I think we started having issues sometime after we tried to set up a TigerVNC server and ended up using x2go. Before this crash we could not to log in to one user account, which could be a log in loop error. It seemed like problems were related to X server or not connecting to a monitor or server for that user. We could run the terminal under that user account (e.g., with su boris), but could not launch GUIs from the terminal. If you read the errors in the fsckd scan, there are multiple sessions with that user are starting during fsckd scan, so I wonder if this could be the source of our problem. For a while, we tried using another user account until TeamViewer stopped on that account, but not others (since we are trying to work from home).

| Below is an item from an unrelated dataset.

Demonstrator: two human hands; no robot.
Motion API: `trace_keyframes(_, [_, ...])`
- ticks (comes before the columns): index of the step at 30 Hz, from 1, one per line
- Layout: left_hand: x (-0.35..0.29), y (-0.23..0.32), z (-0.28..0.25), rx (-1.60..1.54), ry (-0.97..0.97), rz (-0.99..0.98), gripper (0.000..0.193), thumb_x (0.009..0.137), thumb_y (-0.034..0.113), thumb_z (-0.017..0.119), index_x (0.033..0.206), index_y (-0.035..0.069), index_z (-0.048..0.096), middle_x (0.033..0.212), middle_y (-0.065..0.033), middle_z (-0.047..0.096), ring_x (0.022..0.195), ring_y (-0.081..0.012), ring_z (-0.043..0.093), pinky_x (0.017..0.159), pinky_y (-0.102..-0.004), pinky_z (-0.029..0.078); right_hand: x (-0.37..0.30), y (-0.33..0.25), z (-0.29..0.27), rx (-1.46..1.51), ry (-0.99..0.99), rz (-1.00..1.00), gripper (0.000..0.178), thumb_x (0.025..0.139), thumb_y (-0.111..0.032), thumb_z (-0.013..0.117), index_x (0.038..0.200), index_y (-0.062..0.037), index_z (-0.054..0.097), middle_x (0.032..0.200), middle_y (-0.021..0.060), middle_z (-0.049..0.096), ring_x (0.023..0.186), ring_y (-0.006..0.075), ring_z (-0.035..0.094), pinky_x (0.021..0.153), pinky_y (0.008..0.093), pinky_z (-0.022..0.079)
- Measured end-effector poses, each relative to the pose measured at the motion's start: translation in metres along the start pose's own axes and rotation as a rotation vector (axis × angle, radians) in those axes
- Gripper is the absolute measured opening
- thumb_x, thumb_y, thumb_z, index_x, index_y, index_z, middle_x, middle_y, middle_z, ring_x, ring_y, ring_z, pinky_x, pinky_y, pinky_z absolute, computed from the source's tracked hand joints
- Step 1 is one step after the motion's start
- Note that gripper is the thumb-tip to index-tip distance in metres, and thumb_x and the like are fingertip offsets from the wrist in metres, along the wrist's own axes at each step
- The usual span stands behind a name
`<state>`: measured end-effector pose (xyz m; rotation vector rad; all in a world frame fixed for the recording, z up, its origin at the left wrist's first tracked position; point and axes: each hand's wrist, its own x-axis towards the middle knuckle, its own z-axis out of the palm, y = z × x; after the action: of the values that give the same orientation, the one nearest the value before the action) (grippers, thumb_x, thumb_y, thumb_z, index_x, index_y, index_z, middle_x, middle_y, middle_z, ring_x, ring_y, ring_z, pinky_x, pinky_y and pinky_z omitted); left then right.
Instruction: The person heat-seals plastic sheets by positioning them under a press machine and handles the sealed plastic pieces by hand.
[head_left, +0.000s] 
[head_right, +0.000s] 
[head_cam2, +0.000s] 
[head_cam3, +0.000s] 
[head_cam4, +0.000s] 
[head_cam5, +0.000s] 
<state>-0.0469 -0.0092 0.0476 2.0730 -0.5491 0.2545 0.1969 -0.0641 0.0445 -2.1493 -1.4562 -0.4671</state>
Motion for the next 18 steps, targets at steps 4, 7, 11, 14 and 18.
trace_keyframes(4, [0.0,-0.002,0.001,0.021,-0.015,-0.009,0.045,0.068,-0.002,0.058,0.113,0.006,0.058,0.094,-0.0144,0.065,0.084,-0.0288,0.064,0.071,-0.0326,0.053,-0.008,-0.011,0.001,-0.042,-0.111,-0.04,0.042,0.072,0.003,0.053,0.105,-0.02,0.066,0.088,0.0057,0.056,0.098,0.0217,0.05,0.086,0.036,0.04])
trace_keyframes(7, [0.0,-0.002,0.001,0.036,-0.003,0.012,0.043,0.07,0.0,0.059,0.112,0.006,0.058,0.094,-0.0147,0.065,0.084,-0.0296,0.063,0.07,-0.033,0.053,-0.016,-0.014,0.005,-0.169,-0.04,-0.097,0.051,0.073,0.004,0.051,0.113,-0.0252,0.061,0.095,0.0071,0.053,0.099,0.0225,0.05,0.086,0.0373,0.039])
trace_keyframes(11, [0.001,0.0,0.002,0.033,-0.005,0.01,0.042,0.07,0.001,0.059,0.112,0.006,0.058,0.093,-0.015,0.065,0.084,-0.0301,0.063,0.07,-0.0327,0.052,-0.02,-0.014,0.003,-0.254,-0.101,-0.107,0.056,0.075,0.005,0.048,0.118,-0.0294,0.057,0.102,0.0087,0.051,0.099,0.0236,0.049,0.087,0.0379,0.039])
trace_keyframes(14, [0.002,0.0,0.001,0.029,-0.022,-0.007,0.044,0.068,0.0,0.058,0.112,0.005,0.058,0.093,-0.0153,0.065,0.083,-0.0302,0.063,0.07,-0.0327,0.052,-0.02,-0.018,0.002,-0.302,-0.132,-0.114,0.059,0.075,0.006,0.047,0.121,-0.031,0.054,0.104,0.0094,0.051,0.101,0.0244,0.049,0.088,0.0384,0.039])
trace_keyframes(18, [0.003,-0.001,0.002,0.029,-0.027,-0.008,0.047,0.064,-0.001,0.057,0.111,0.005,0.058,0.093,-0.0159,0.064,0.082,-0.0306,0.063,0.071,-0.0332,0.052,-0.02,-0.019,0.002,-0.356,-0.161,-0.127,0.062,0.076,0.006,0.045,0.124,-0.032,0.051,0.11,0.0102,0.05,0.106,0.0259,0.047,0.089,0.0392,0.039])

The day before the crash I added some paths to PATH and PYTHONPATH in .bashrc and .profile to help Spyder import a python module. I am not sure if this could be part of the problem.

This issue might be similar to the one in this thread with more discussion here., but there are some differences in the filesystem check and it seemed like they ended up reinstalling Ubuntu. We have a lot of software that was difficult for us to install/setup and would like to be able to fix this without reinstalling Ubuntu. Any suggestions would be greatly appreciated!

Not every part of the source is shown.